*GOAL OF THE EXERCISE*:
Find every line below that contains the word "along" and copy it out.

(SUPPLIED MATERIAL begins)

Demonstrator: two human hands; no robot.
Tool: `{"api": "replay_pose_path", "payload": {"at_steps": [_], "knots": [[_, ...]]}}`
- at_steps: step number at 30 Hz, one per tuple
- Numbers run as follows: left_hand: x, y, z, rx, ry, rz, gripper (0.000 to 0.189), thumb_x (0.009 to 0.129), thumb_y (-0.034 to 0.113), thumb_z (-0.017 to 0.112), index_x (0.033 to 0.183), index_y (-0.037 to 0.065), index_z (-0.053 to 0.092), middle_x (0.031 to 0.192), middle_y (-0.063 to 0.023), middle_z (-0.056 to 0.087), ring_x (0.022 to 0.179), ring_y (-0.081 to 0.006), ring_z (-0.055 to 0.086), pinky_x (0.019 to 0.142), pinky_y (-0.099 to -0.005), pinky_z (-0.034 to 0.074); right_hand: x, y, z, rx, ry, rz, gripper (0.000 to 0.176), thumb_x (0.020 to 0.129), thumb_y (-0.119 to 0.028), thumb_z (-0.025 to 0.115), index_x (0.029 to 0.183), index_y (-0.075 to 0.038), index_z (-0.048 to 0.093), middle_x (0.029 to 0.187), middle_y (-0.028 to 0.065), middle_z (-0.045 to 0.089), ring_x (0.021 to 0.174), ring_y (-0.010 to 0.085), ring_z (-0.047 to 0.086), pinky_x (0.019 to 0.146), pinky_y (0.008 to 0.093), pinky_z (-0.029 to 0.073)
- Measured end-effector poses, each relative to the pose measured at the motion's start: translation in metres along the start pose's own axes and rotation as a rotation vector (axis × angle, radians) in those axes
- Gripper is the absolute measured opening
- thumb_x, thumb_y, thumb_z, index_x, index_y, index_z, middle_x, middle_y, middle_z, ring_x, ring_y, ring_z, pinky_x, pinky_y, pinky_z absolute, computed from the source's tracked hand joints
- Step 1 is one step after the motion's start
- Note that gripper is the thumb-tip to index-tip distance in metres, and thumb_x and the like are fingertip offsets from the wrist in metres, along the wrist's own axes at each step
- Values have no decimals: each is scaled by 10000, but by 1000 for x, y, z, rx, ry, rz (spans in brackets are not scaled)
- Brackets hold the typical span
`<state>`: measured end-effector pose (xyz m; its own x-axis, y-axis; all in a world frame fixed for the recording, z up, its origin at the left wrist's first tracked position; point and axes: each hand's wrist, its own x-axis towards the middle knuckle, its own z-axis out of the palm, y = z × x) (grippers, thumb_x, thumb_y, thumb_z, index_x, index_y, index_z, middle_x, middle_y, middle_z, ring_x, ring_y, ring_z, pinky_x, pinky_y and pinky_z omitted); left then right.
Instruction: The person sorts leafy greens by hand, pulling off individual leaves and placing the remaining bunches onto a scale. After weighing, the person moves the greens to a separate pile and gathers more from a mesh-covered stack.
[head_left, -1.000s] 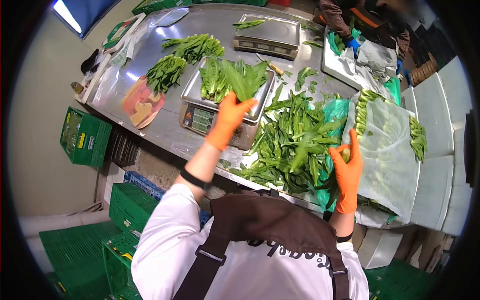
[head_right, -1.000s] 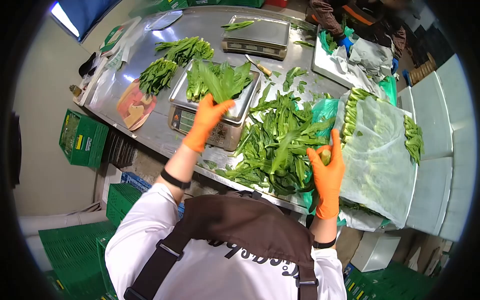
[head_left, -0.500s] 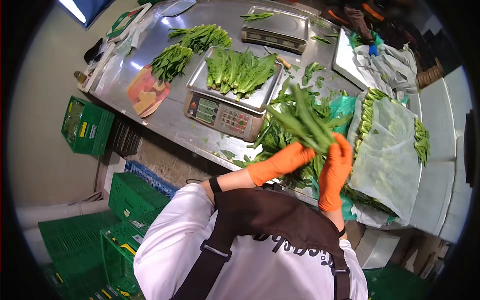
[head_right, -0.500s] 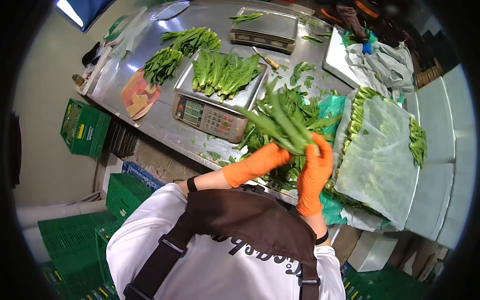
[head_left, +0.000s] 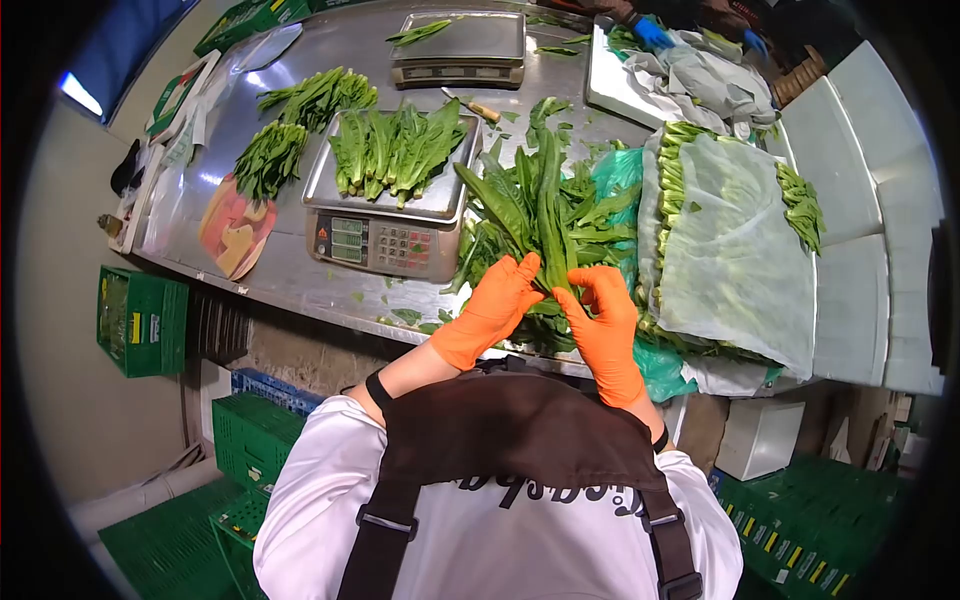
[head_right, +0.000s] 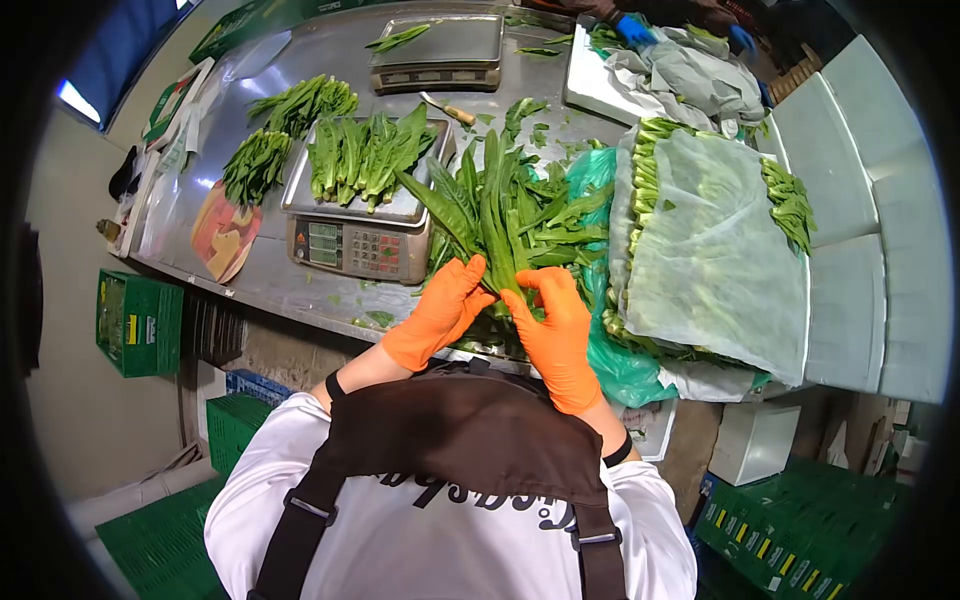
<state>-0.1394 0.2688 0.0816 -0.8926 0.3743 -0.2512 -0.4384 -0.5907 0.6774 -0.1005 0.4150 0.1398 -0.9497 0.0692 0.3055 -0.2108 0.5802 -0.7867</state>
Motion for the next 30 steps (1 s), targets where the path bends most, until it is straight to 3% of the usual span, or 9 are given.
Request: {"api": "replay_pose_path", "payload": {"at_steps": [3, 6, 13, 17, 19, 21, 23, 27, 30], "knots": [[-4, 2, -1, 179, 145, -118, 323, 930, 216, 574, 1163, -2, 530, 1094, -75, 612, 995, -135, 564, 863, -313, 445, -2, 0, 2, -83, 35, -20, 208, 739, -101, 742, 890, -46, 609, 831, 51, 573, 608, 163, 519, 555, 276, 442], [-6, -1, 16, 157, -2, 168, 226, 888, 179, 637, 1004, 3, 557, 928, -14, 592, 812, -82, 513, 746, -255, 417, -2, 4, 0, -19, -28, 48, 181, 754, -94, 728, 875, -35, 608, 809, 49, 573, 584, 153, 522, 543, 267, 443], [-8, -2, 15, 129, -34, 133, 183, 895, 131, 614, 1027, 14, 568, 938, -13, 608, 806, -74, 542, 771, -254, 448, -2, 13, 4, 65, 1, 111, 145, 760, -49, 701, 864, -30, 601, 781, 59, 559, 573, 133, 514, 535, 250, 432], [2, -6, 0, -157, 68, -33, 127, 911, 158, 596, 942, 50, 538, 932, -36, 604, 802, -120, 578, 719, -284, 483, -9, 21, 1, 66, 310, -352, 148, 747, 15, 683, 859, -15, 591, 810, 75, 577, 614, 147, 537, 549, 251, 434], [-2, 6, 7, -328, 77, -44, 120, 912, 151, 593, 913, 52, 526, 931, -35, 595, 804, -123, 579, 708, -276, 488, -14, 24, 0, 369, 380, -409, 193, 749, 34, 670, 923, -5, 596, 836, 99, 597, 672, 182, 561, 561, 275, 442], [3, -3, -5, -313, 109, -23, 130, 907, 152, 601, 923, 48, 525, 926, -39, 591, 807, -113, 566, 679, -257, 482, -2, 23, -8, 84, 466, -457, 104, 829, -19, 635, 924, 15, 609, 860, 103, 585, 714, 139, 548, 622, 273, 449], [6, -13, -17, -185, 79, 48, 141, 898, 153, 617, 885, 66, 507, 908, -25, 581, 806, -103, 548, 703, -276, 462, 5, 8, -20, 86, 5, 281, 183, 835, -114, 675, 948, 21, 626, 806, 50, 603, 690, 95, 529, 607, 248, 439], [-10, 0, 6, -18, 165, -6, 206, 893, 161, 630, 812, 99, 451, 860, -1, 551, 790, -94, 523, 740, -301, 435, -1, 33, -4, 386, -135, 394, 253, 821, -148, 694, 1013, 12, 655, 823, 24, 651, 611, 72, 511, 568, 211, 423], [-3, -19, -13, -38, 25, 8, 301, 919, 172, 580, 1172, 12, 548, 1114, -62, 615, 1023, -176, 575, 886, -333, 443, -1, 25, -5, 563, -80, 426, 212, 872, -149, 643, 992, 26, 627, 788, 25, 610, 590, 75, 505, 544, 216, 412]]}}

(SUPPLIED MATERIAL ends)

*EXERCISE RESULT*:
- Measured end-effector poses, each relative to the pose measured at the motion's start: translation in metres along the start pose's own axes and rotation as a rotation vector (axis × angle, radians) in those axes
- Note that gripper is the thumb-tip to index-tip distance in metres, and thumb_x and the like are fingertip offsets from the wrist in metres, along the wrist's own axes at each step

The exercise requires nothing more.